We begin by defining

$$ \Theta = \bR^{n \times d} \times \bR^{n \times d} \times \bR^{n \times d} $$

with generic element $\theta = (Q, K, V)$.

We regard $\Theta$ as an inner product space with the inner product

$$ \langle (Q_1, K_1, V_1), (Q_2, K_2, V_2) \rangle_\Theta = \langle Q_1, Q_2 \rangle_F + \langle K_1, K_2 \rangle_F + \langle V_1, V_2 \rangle_F. $$

Here, $\langle A, B \rangle_F = \tr(A^t B)$ is the Frobenius inner product on $\bR^{n \times d}$.

The dot-product attention map is defined by

$$ \begin{align*} \Attn : \Theta &\to \bR^{n \times d} \\ \theta &\mapsto \Attn(\theta) = \sigma(QK^t) V, \end{align*} $$

where $\sigma : \bR^n \to \bR^n$ is the softmax map applied row-wise.
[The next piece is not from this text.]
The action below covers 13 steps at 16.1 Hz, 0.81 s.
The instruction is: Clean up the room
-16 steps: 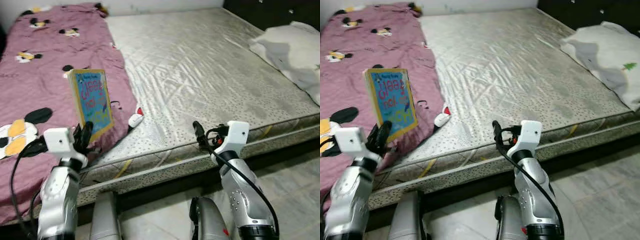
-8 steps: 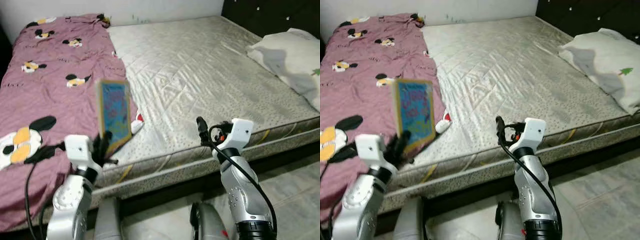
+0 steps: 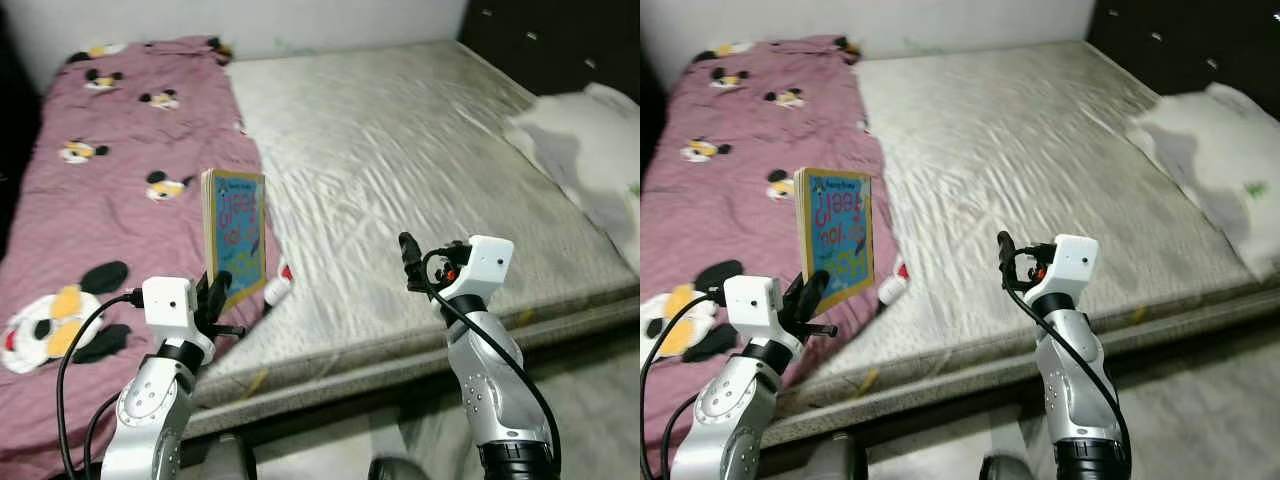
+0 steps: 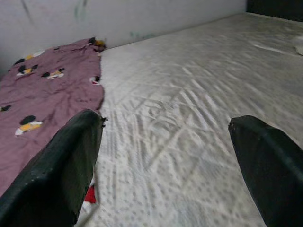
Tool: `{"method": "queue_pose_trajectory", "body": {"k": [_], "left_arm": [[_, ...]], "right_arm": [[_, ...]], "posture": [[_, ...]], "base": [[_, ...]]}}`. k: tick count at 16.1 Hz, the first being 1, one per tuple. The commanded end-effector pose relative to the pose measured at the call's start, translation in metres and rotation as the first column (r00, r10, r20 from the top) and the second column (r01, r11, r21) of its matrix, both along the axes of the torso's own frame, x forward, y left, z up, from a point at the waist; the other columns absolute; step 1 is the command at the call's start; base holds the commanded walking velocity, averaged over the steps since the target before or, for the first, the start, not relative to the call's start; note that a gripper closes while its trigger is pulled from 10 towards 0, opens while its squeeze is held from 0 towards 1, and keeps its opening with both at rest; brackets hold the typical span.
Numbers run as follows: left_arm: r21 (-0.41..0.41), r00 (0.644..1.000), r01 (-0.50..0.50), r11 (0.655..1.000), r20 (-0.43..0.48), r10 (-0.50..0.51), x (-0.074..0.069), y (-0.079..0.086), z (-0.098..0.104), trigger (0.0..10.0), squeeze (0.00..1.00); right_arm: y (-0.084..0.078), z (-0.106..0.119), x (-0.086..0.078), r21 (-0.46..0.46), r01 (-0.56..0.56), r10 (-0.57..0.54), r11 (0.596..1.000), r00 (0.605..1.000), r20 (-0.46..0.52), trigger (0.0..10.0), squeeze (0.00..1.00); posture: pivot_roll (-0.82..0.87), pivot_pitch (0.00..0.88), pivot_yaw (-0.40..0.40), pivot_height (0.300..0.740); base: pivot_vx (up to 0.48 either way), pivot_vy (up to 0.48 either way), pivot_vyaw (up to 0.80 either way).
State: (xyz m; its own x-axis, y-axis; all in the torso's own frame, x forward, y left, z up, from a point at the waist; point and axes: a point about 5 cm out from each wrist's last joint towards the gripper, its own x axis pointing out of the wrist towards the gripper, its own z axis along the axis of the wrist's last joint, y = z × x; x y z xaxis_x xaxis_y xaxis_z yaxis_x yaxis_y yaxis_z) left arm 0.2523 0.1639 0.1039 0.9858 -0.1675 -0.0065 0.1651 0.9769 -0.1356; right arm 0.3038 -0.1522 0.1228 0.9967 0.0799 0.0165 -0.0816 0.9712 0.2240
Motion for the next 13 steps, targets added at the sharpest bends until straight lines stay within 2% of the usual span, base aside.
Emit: {"method": "queue_pose_trajectory", "body": {"k": [1, 6, 7, 8, 9, 10, 13], "left_arm": [[0.026, 1.0, 0.001, 1.0, 0.029, -0.002, 0.0, 0.001, 0.008, 0.0, 0.0], [0.014, 0.999, 0.018, 1.0, 0.042, -0.018, 0.007, -0.003, 0.013, 0.1, 0.0], [0.02, 0.999, 0.02, 1.0, 0.032, -0.021, 0.008, -0.004, 0.012, 0.7, 0.0], [0.028, 1.0, 0.014, 1.0, 0.024, -0.014, 0.008, -0.006, 0.01, 6.4, 0.0], [0.035, 1.0, 0.015, 0.999, 0.024, -0.016, 0.008, -0.009, 0.01, 10.0, 0.0], [0.054, 1.0, 0.009, 0.998, 0.026, -0.011, 0.008, -0.011, 0.011, 10.0, 0.0], [0.028, 1.0, 0.005, 1.0, 0.016, -0.005, 0.01, -0.016, 0.011, 10.0, 0.0]], "right_arm": [[-0.001, 0.002, 0.0, -0.008, 0.008, -0.008, 1.0, 1.0, 0.006, 10.0, 0.0], [-0.001, -0.001, -0.002, -0.022, 0.005, -0.005, 1.0, 1.0, -0.007, 10.0, 0.0], [-0.002, -0.002, -0.002, -0.025, 0.005, -0.005, 1.0, 1.0, -0.007, 10.0, 0.0], [-0.002, -0.002, -0.003, -0.026, 0.006, -0.006, 1.0, 1.0, -0.008, 10.0, 0.0], [-0.003, -0.004, -0.003, -0.037, 0.012, -0.012, 0.999, 1.0, -0.019, 10.0, 0.0], [-0.002, -0.007, -0.004, -0.049, 0.012, -0.014, 0.999, 0.999, -0.034, 10.0, 0.0], [0.004, -0.009, -0.007, -0.043, -0.004, 0.003, 0.999, 0.999, -0.033, 10.0, 0.0]], "posture": [[-0.07, 0.0, -0.018, 0.74], [-0.07, 0.0, -0.015, 0.74], [-0.07, 0.0, -0.015, 0.74], [-0.06, 0.0, -0.015, 0.74], [-0.06, 0.0, -0.016, 0.74], [-0.06, 0.0, -0.016, 0.74], [-0.06, 0.0, -0.024, 0.74]], "base": [[0.0, 0.0, 0.0], [0.0, 0.0, 0.0], [0.0, 0.0, 0.0], [0.0, 0.0, 0.0], [0.0, 0.0, 0.0], [0.0, 0.0, 0.0], [0.0, 0.0, 0.0]]}}
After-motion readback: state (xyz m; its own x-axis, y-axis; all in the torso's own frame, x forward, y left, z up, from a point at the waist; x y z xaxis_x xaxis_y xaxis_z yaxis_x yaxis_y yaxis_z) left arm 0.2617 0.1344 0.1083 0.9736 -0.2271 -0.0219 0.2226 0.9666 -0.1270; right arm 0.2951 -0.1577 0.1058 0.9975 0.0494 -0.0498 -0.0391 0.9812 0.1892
This means that

$$ \begin{align*} \Attn(\theta) &= \sum_{i=1}^{n} e_i \sigma((e_i^t Q K^t)^t)^t V \\ &= \sum_{i=1}^{n} e_i \sigma(K Q^t e_i)^t V, \end{align*} $$

where $e_i$ is the $i$-th Euclidean basis vector in $\bR^n$. The “extra” transposes are needed to ensure that the inputs to $\sigma$ are column vectors, and the outputs of $\sigma$ are row vectors. For notational convenience, we have chosen not to include the standard scaling factor $1/\sqrt{d}$ applied to $QK^t$; the “scaled” case is discussed further below. Also, we have elected to have the dimensions of $Q, K$ and $V$ match, since this is typical in applications.

Gradient

Recall that the notion of “gradient” is only well-defined for smooth functions (i.e., smooth real-valued maps). In particular, the “gradient” of $\Attn$ is not well-defined, so we will work instead with the composition of $\Attn$ and an (arbitrary) smooth function $\ell : \bR^{n \times d} \to \bR$.

To this end, define the smooth function

$$ \begin{align*} \sL = \ell \circ \Attn. \end{align*} $$

We will make use of the following quantities:

$\nabla \sL(\theta)$: The (total) gradient of $\sL$ at $\theta$.
$d \sL(\theta)$: The total derivative of $\sL$ at $\theta$.
$\nabla_\square \sL(\theta)$: The partial gradient of $\sL$ at $\theta$ with respect to $\square \in \{Q, K, V\}$.
$d_\square \sL(\theta)$: The partial derivative of $\sL$ at $\theta$ with respect to $\square \in \{Q, K, V\}$.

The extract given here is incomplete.